Mains dans les poches et nez en l’air à la communion

A propos de la communion dans la main, depuis la Cène, il y a eu l’Eglise. Pourquoi écarter l’enseignement et les pratiques de celle-ci pour aller faire comme les Apôtres? Sauf à vouloir tomber dans le subjectivisme moderniste (et protestant). Et voir des gens revenir les mains dans les poches après avoir communié dans la main.

La question soulève trois thèmes différents, que nous allons tenter de traiter pas à pas.

1° Pourquoi écarter l’enseignement de l’Eglise et ses pratiques pour aller faire comme les Apôtre ?

Le Christ a fondé l’Eglise sur les Apôtres et leur a donné mandat d’aller évangéliser toutes les nations. L’Eglise, ekklesia en grec, est l’assemblée des fidèles présidée par les Apôtres, puis, leurs successeurs les évêques. Ceux-ci ont reçu pour mission de « garder le dépôt » de la foi ( 1 Tm 6, 20 et 2 Tm 1, 14) contre les fausses doctrines. Donc, ne pas « faire comme les Apôtres », c’est, dans la sainte Eglise catholique et apostolique,  être infidèle au dépôt de la foi et être, tout simplement, dans la fausse doctrine. D’ailleurs, toutes les hérésies se traduisent par un refus de l’autorité des successeurs des Apôtres et une infidélité à leur apostolat.
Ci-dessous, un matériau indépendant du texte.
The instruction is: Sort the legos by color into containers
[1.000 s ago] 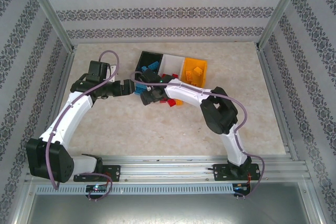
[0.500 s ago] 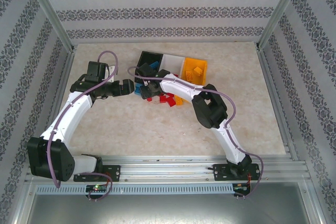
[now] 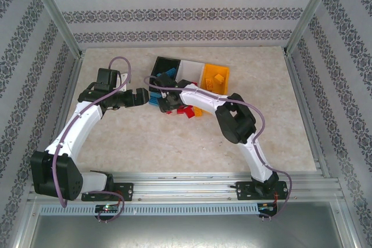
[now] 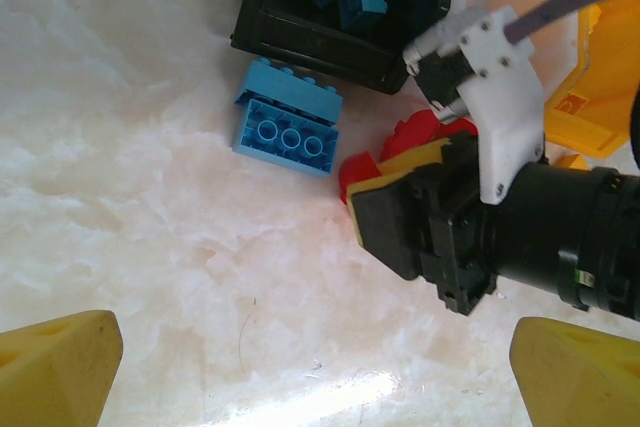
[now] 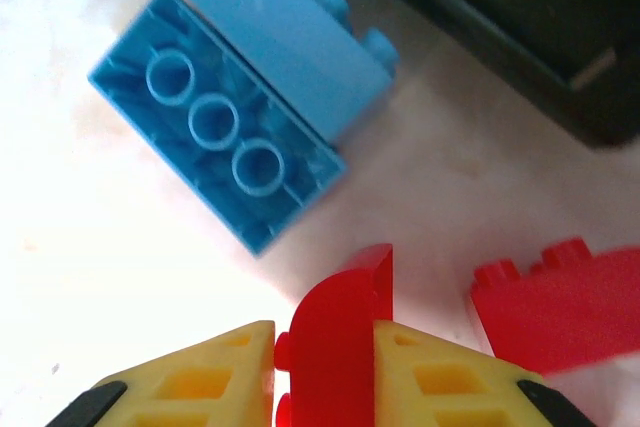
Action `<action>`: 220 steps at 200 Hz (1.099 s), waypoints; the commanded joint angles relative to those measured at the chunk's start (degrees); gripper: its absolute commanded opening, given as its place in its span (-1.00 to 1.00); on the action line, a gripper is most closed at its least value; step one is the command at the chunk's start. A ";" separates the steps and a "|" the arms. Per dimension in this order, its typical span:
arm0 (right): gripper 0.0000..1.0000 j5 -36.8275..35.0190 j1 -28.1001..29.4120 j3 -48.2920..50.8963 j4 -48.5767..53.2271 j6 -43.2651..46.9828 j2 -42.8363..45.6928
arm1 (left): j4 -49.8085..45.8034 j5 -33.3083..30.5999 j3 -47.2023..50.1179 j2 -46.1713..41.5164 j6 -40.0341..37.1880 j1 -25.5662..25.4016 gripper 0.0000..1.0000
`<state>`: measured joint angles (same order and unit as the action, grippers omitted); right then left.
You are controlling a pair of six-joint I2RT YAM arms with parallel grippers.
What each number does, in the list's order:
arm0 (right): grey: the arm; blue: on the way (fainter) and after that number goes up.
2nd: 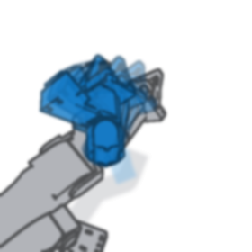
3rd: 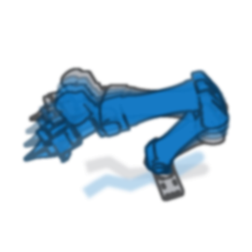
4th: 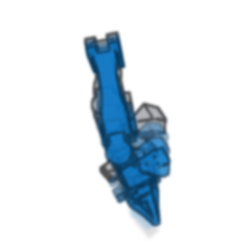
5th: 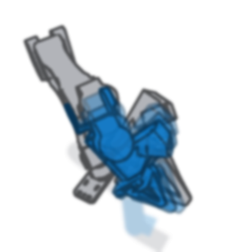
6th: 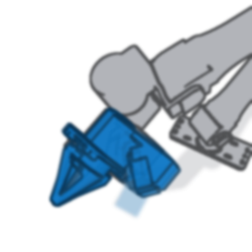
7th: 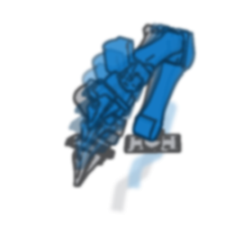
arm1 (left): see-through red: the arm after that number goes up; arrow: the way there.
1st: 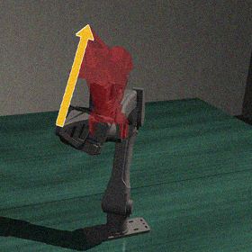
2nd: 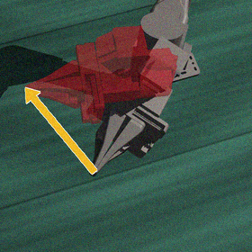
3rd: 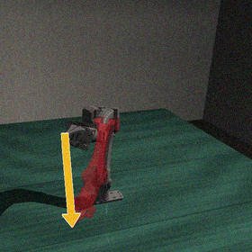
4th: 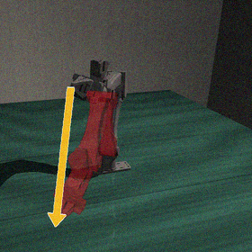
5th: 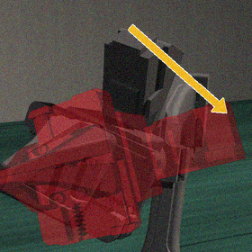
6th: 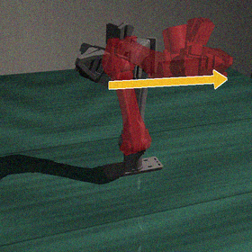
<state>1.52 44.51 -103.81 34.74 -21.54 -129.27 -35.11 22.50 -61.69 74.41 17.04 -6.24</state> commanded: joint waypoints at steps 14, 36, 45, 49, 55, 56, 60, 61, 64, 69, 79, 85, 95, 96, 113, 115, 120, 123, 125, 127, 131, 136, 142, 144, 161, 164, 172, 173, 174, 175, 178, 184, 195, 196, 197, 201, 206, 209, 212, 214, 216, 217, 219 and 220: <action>-0.42 -1.27 0.72 4.53 -0.79 -1.22 8.48 | 1.45 1.04 0.63 0.47 0.97 0.82 1.00; -0.42 -2.55 0.36 6.82 -1.58 -0.69 13.09 | 1.63 1.10 0.79 0.49 1.02 0.85 1.00; -0.42 -3.13 0.06 7.30 -1.66 -0.24 14.58 | 1.71 1.39 0.89 0.60 1.07 0.84 1.00; -0.42 -3.40 -0.29 7.38 -1.62 0.02 15.15 | 1.71 1.50 0.91 0.73 1.07 0.80 1.00; -0.42 -3.91 -0.82 7.40 -1.60 0.60 15.89 | 1.80 1.75 0.92 0.90 1.18 0.81 1.00; -0.42 -4.04 -0.87 7.39 -1.61 0.66 15.98 | 1.80 1.88 0.90 0.91 1.17 0.85 1.00; -0.41 -4.59 -1.24 7.35 -1.46 1.04 16.33 | 1.80 2.19 0.93 1.12 1.22 0.82 1.00; -0.41 -4.73 -1.30 7.33 -1.44 1.14 16.42 | 1.80 2.28 0.95 1.19 1.28 0.85 1.00; -0.41 -5.20 -1.67 7.23 -1.37 1.53 16.56 | 1.85 2.60 1.03 1.33 1.32 0.86 1.00; -0.41 -6.15 -2.21 6.88 -1.07 2.18 16.77 | 1.97 3.15 1.02 1.56 1.40 0.85 1.00; -0.41 -7.52 -3.50 5.67 -0.17 3.22 16.62 | 2.13 4.75 1.05 2.47 1.53 0.85 1.00; -0.41 -7.80 -4.40 4.90 0.22 3.93 16.37 | 2.29 6.03 1.04 2.93 1.66 0.87 1.00; -0.40 -8.36 -5.89 3.76 0.25 5.17 15.72 | 2.51 7.98 0.87 4.01 1.80 0.83 1.00; -0.41 -8.41 -6.00 3.69 0.29 5.31 15.63 | 2.51 8.16 0.87 4.08 1.83 0.81 1.00; -0.40 -8.81 -8.28 0.59 1.31 6.95 13.36 | 2.64 10.57 0.70 5.63 1.92 0.86 1.00; -0.40 -8.88 -8.54 0.26 1.30 7.13 13.06 | 2.67 10.79 0.74 5.80 1.94 0.81 1.00; -0.40 -9.05 -9.20 -0.48 1.17 7.55 12.36 | 2.76 11.45 0.78 6.14 2.00 0.80 1.00; -0.40 -9.10 -9.47 -0.94 1.12 7.83 11.93 | 2.77 11.81 0.74 6.42 2.02 0.85 1.00; -0.40 -9.10 -9.67 -1.22 1.12 7.96 11.65 | 2.77 12.00 0.75 6.51 2.01 0.83 1.00; -0.40 -9.19 -9.96 -1.57 1.07 8.10 11.27 | 2.81 12.21 0.77 6.64 2.05 0.80 1.00; -0.40 -9.21 -10.46 -2.41 1.31 8.36 10.55 | 2.90 12.60 0.78 6.93 2.09 0.84 1.00; -0.40 -9.25 -10.94 -3.48 1.65 8.68 9.62 | 3.02 13.01 0.73 7.19 2.19 0.73 1.00; -0.39 -9.41 -11.51 -5.32 2.22 9.07 8.43 | 3.10 13.32 0.77 7.47 2.31 0.72 1.00; -0.38 -9.36 -11.70 -5.85 2.38 9.13 7.96 | 3.12 13.35 0.85 7.49 2.30 0.75 1.00; -0.18 -8.91 -13.12 -11.30 5.12 9.74 4.23 | 3.20 13.35 0.80 7.83 2.22 0.74 1.00; -0.13 -8.90 -13.28 -12.43 5.76 9.72 3.66 | 3.21 13.31 0.94 7.83 2.23 0.73 1.00; -0.01 -8.86 -13.58 -14.54 7.42 9.67 2.60 | 3.29 13.36 0.95 7.91 2.22 0.72 1.00; 0.00 -8.84 -13.62 -14.78 7.57 9.59 2.52 | 3.30 13.36 0.95 7.88 2.26 0.75 1.00; 0.01 -8.91 -13.64 -14.99 7.64 9.54 2.49 | 3.30 13.40 0.91 7.91 2.24 0.73 1.00; 0.02 -8.91 -13.65 -15.09 7.76 9.56 2.47 | 3.30 13.42 0.94 7.93 2.27 0.72 1.00; 0.04 -8.88 -13.66 -15.30 7.95 9.56 2.44 | 3.34 13.49 1.03 7.91 2.26 0.78 1.00; 0.07 -8.84 -13.53 -15.04 7.90 9.52 3.00 | 3.38 13.53 1.00 7.94 2.21 0.72 1.00; 0.10 -8.72 -13.03 -12.27 6.10 9.03 5.24 | 3.47 13.70 1.00 7.97 2.28 0.65 1.00; 0.11 -8.68 -13.00 -12.11 5.85 8.96 5.51 | 3.47 13.70 1.02 7.96 2.29 0.68 1.00; 0.11 -8.66 -12.89 -11.81 5.59 8.92 5.83 | 3.47 13.71 1.04 7.95 2.25 0.65 1.00; 0.11 -8.66 -12.52 -10.00 4.82 8.84 7.01 | 3.64 13.76 1.11 7.99 2.32 0.67 1.00; 0.11 -8.71 -11.96 -8.10 3.91 8.71 8.52 | 3.66 13.84 1.13 7.88 2.35 0.62 1.00; 0.11 -8.57 -11.54 -6.96 3.36 8.66 9.36 | 3.70 13.87 1.12 7.90 2.35 0.62 1.00; 0.12 -8.55 -11.10 -5.74 3.05 8.54 10.39 | 3.78 13.92 1.20 7.88 2.36 0.64 1.00; 0.12 -8.55 -10.82 -4.94 2.81 8.47 10.89 | 3.86 13.89 1.19 7.82 2.34 0.60 1.00; 0.12 -8.55 -10.49 -4.15 2.57 8.30 11.48 | 3.90 13.89 1.24 7.71 2.37 0.57 1.00; 0.12 -8.51 -10.36 -3.96 2.50 8.28 11.75 | 3.91 13.89 1.27 7.70 2.38 0.55 1.00; 0.12 -8.47 -10.02 -3.00 2.28 8.16 12.31 | 3.95 13.95 1.30 7.66 2.38 0.58 1.00; 0.12 -8.47 -9.91 -2.77 2.18 8.08 12.61 | 4.02 14.01 1.31 7.63 2.39 0.55 1.00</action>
<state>-6.66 31.24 -112.66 37.98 -13.08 -124.18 -33.41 34.85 -61.23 82.06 18.70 -6.24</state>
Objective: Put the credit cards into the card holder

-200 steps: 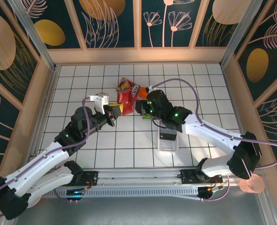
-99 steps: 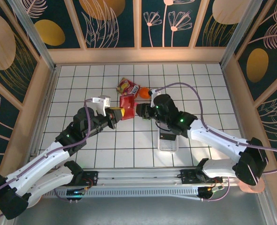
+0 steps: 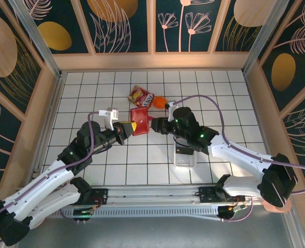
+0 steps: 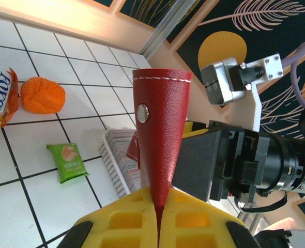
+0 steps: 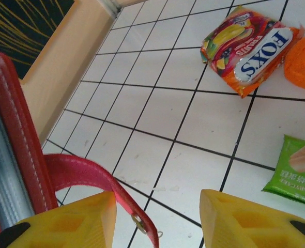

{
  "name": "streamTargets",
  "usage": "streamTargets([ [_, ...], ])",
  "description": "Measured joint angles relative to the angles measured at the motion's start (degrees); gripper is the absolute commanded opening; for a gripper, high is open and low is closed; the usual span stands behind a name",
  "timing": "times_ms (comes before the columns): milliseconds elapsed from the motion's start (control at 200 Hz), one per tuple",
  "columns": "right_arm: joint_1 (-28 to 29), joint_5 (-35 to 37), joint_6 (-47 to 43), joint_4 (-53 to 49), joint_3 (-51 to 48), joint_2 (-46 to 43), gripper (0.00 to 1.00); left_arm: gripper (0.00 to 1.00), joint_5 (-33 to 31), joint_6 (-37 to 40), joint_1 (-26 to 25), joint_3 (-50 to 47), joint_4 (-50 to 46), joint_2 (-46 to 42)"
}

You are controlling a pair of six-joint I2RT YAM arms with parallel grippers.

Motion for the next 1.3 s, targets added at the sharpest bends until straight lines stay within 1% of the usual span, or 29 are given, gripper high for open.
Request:
streamTargets([
  [235,0.0,-3.3,0.1,4.7,-4.7,-5.0,0.36,0.00,2.2,-2.4,0.0,-0.3,0.1,0.0],
  [315,0.0,-3.7,0.2,5.7,-5.0,-6.0,0.32,0.00,4.0,-3.3,0.0,-1.0,0.4,0.0],
  [410,0.0,-3.8,0.5,6.8,-5.6,-6.6,0.24,0.00,5.9,-4.5,0.0,-2.0,0.7,0.4],
  [445,0.0,-3.8,0.6,7.0,-6.0,-6.9,0.23,0.00,6.5,-5.0,0.0,-2.3,0.7,0.5],
  [525,0.0,-3.8,0.9,7.4,-6.9,-7.1,0.24,0.00,7.3,-5.9,0.0,-3.0,0.9,0.4],
  [646,0.1,-3.8,1.6,7.7,-8.2,-7.2,0.36,0.00,7.3,-7.1,0.0,-3.7,1.5,-0.2],
  [731,0.2,-3.8,2.1,7.8,-9.2,-7.3,0.42,0.00,7.3,-7.8,0.0,-3.7,2.1,-0.5],
  [771,0.2,-3.9,2.1,7.8,-9.8,-7.5,0.44,0.00,7.3,-8.1,0.0,-3.7,2.4,-0.5],
  [866,0.4,-4.2,2.6,7.8,-10.8,-8.0,0.44,0.00,7.3,-8.5,0.0,-3.7,2.7,-0.5],
  [956,0.5,-4.4,3.0,7.8,-11.3,-8.7,0.40,0.00,7.3,-8.6,0.0,-3.7,2.9,-0.4],
  [1041,0.6,-4.5,3.3,8.0,-11.7,-9.3,0.34,0.00,7.3,-9.0,0.0,-3.7,3.0,-0.2],
  [1126,0.8,-4.9,3.1,8.6,-12.1,-9.7,0.24,0.00,7.6,-9.5,0.0,-3.9,3.5,0.1],
  [1256,1.1,-5.4,3.1,10.1,-12.2,-9.6,0.00,0.00,8.2,-10.3,0.0,-5.4,4.7,0.1],
  [1301,1.3,-5.4,3.6,10.4,-12.2,-9.3,0.00,0.00,8.2,-10.5,0.0,-6.0,5.1,0.1],
])
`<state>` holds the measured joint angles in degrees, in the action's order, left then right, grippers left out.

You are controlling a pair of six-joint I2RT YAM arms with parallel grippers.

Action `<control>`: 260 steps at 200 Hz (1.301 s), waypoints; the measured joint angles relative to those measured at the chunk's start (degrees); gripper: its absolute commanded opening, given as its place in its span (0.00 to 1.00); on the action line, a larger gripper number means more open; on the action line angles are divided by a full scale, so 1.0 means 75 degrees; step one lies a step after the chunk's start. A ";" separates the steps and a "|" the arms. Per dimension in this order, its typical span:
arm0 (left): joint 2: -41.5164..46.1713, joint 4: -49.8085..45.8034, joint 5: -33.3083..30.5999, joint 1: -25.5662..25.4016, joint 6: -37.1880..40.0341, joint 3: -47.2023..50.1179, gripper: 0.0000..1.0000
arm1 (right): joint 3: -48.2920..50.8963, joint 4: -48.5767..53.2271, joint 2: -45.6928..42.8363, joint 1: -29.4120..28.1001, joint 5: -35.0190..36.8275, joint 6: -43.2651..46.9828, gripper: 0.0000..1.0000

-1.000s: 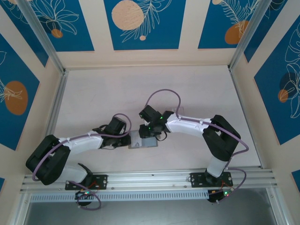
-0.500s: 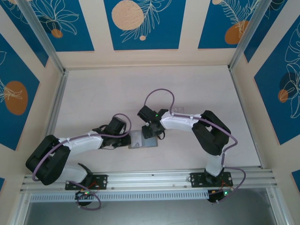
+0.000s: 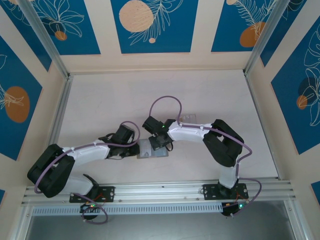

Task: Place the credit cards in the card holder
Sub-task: Flip over the card slot in the card holder.

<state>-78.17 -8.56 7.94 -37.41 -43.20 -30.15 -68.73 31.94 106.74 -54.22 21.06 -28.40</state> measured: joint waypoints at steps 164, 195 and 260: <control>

2° Tomber dans le subjectivisme moderniste (et protestant)

S’agissant du protestantisme, il est né justement de ce que nous venons de dire : la révolte d’un moine, Luther, contre l’Enseignement de l’Eglise catholique, garanti par les successeurs des Apôtres, et le successeur du premier d’entre eux, Pierre, c’est-à-dire le Pape. Or, le Pape et le Magistère de l’Eglise enseignent qu’on peut communier dans la main. Dire qu’on ne peut pas, c’est être infidèle au Magistère de l’Eglise hérité des Apôtres.

Pour ce qui est du « subjectivisme moderniste », nous nous demandons ce que la question veut dire. S’agit-il des débats autour de ce qu’on appelle la « crise moderniste » à la fin du XIXe siècle et au début du XXe ? Les successeurs des Apôtres, donc les évêques, toujours eux, ainsi que les prêtres et bien des laïcs ayant des responsabilités en pastorale, ont reçu une solide formation en théologie, mais aussi en philosophie, sanctionnée par des diplômes canoniques. Ils sont donc au courant que la plupart des courants philosophiques actuels identifient la fin du XXe siècle et ce début du XXIe comme ère de la « postmodernité » dans l’histoire de la pensée. Dieu merci, ils sont par conséquent formés à répondre aux défis pastoraux de notre temps, plutôt que seulement ceux d’il y a plus d’un siècle.

3° Voir revenir des gens les mains dans les poches après avoir communié dans la main

Il y a donc dans nos messes des gens qui reviennent de la communion « les mains dans les poches »… Et d’autres le nez en l’air, occupés à diffamer, voire calomnier leurs frères plutôt que de s’occuper à se recueillir et à prier.